DNSSEC解説:DNSに署名する

最終更新: 2026-05-31

素のDNSには認証がありません。リゾルバは、本物の応答と攻撃者が注入した偽の応答(キャッシュポイズニング)を区別できません。DNSSECはDNSレコードに署名し、完全性と出所を検証できるようにしてこれを解決します。

関係するレコード

レコード 役割
DNSKEY ゾーンの公開鍵(KSKとZSK)
RRSIG レコード集合に対する署名(鍵で作成)
DS ゾーンKSKのハッシュ。ゾーンに公開
NSEC/NSEC3 名前が存在しないことの認証済み証明

信頼の連鎖

ルートゾーンは、検証リゾルバが内蔵するトラストアンカーです。
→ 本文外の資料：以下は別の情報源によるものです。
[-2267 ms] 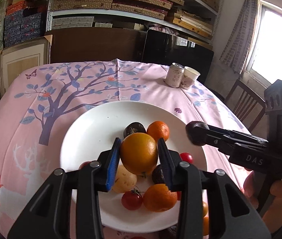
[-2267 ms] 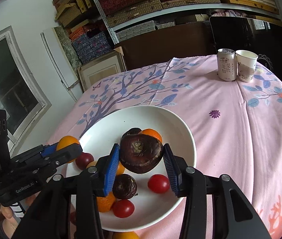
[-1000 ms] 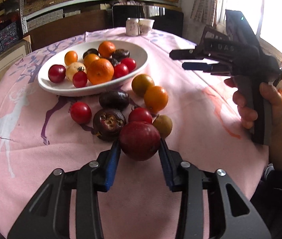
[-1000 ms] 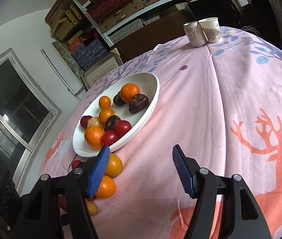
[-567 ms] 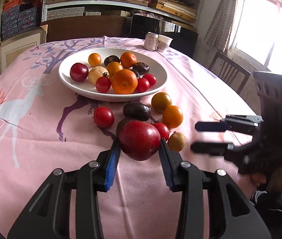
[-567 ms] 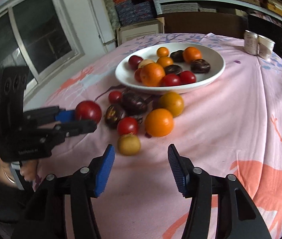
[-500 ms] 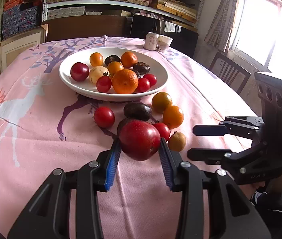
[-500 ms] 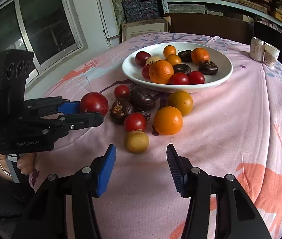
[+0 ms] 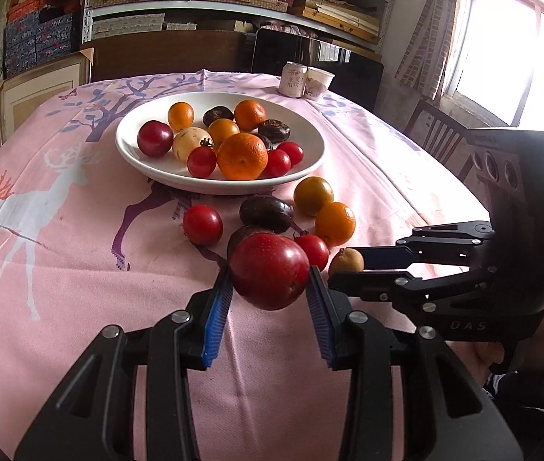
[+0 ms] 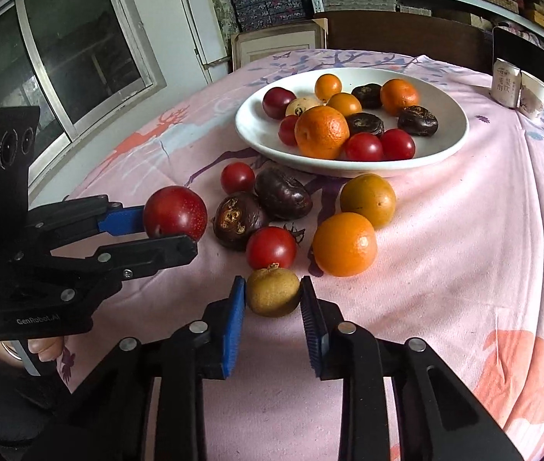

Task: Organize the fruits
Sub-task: 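Grasp a large red tomato with the left tool while the right tool grasps a small yellow-brown fruit, then lower both fruits into the white plate and open both tools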

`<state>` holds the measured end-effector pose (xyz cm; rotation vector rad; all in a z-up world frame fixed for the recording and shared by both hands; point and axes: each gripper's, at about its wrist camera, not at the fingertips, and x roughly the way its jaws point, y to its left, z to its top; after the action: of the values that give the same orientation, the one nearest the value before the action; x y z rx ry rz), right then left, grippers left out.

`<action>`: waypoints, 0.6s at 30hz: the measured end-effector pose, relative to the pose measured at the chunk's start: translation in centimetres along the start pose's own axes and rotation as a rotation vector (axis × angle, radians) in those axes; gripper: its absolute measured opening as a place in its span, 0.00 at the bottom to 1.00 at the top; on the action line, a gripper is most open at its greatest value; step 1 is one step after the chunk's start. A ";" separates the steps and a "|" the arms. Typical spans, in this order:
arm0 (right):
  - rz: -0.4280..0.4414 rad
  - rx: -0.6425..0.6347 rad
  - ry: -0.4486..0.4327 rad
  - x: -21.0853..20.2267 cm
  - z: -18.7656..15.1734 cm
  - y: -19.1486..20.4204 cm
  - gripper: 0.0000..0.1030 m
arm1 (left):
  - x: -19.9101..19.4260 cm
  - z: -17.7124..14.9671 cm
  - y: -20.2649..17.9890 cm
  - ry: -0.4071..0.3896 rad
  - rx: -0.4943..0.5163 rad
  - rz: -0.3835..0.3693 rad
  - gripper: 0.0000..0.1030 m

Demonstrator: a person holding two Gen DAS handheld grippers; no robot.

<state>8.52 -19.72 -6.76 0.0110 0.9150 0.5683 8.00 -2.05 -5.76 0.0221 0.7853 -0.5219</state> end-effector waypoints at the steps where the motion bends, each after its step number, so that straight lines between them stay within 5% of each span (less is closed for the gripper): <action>1: 0.005 0.009 -0.007 -0.2 0.0 -0.2 0.28 | 0.0 0.0 0.0 0.000 0.000 0.001 0.37; 10: 0.089 0.107 -0.089 -2.3 -0.1 -2.1 0.28 | -0.4 0.0 0.6 -0.006 -0.021 -0.036 0.38; 18: 0.046 0.146 -0.186 -5.5 2.9 -4.6 0.28 | -0.9 2.6 1.3 -0.033 -0.010 0.007 0.38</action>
<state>10.23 -25.58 -1.98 0.2136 0.7747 0.5330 9.83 -1.07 -3.53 0.0065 0.7554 -0.5104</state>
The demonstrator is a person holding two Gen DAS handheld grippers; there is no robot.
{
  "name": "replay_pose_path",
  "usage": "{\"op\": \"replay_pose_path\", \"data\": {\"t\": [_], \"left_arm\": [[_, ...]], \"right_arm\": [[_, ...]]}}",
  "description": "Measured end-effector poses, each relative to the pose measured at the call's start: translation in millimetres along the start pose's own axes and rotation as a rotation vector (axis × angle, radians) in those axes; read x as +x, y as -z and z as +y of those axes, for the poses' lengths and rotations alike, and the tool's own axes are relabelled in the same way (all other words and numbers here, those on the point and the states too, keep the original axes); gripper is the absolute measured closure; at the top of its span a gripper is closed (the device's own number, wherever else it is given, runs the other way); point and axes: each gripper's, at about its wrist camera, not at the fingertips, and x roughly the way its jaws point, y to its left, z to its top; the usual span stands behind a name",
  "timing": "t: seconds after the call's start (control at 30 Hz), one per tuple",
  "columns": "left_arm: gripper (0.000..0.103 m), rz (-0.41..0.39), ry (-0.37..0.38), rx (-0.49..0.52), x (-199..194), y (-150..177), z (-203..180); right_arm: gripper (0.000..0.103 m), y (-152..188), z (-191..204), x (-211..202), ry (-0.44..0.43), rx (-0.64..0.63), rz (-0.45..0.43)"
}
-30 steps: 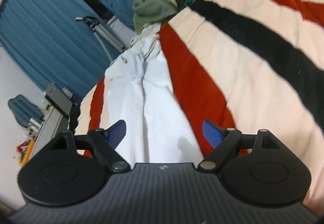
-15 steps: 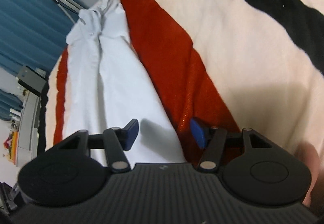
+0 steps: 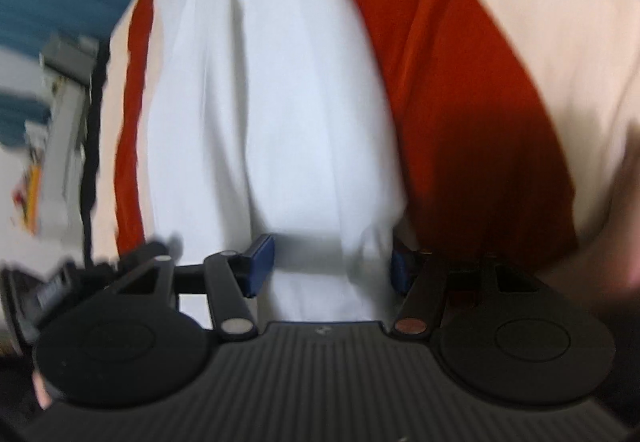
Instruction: Fold clothes
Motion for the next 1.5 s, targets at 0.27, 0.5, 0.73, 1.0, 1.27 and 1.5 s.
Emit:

ルートがTLDのDSに署名し、TLDがあなたのドメインのDSに署名し、あなたのDNSKEYがレコードに署名します。検証リゾルバはこの連鎖をたどり、すべて整合すればAD(Authenticated Data)フラグを立てます。署名の欠落・期限切れ・DS不一致があれば、偽の応答ではなくSERVFAILを返します。

有効化の手順

  1. DNSホストで署名を有効化(DNSKEY/RRSIGが自動生成される)。
  2. 生成されたDSレコードをレジストラに登録する — ここを忘れがちで、無いと連鎖が切れます。
  3. 当サイトの DNSSECチェッカー で確認する。

メモ: DNSSECは真正性を提供しますが秘匿性は提供せず、クエリを暗号化しません。機密性にはDNS-over-HTTPS/TLSを使います。DNSレコードの種類 も参照。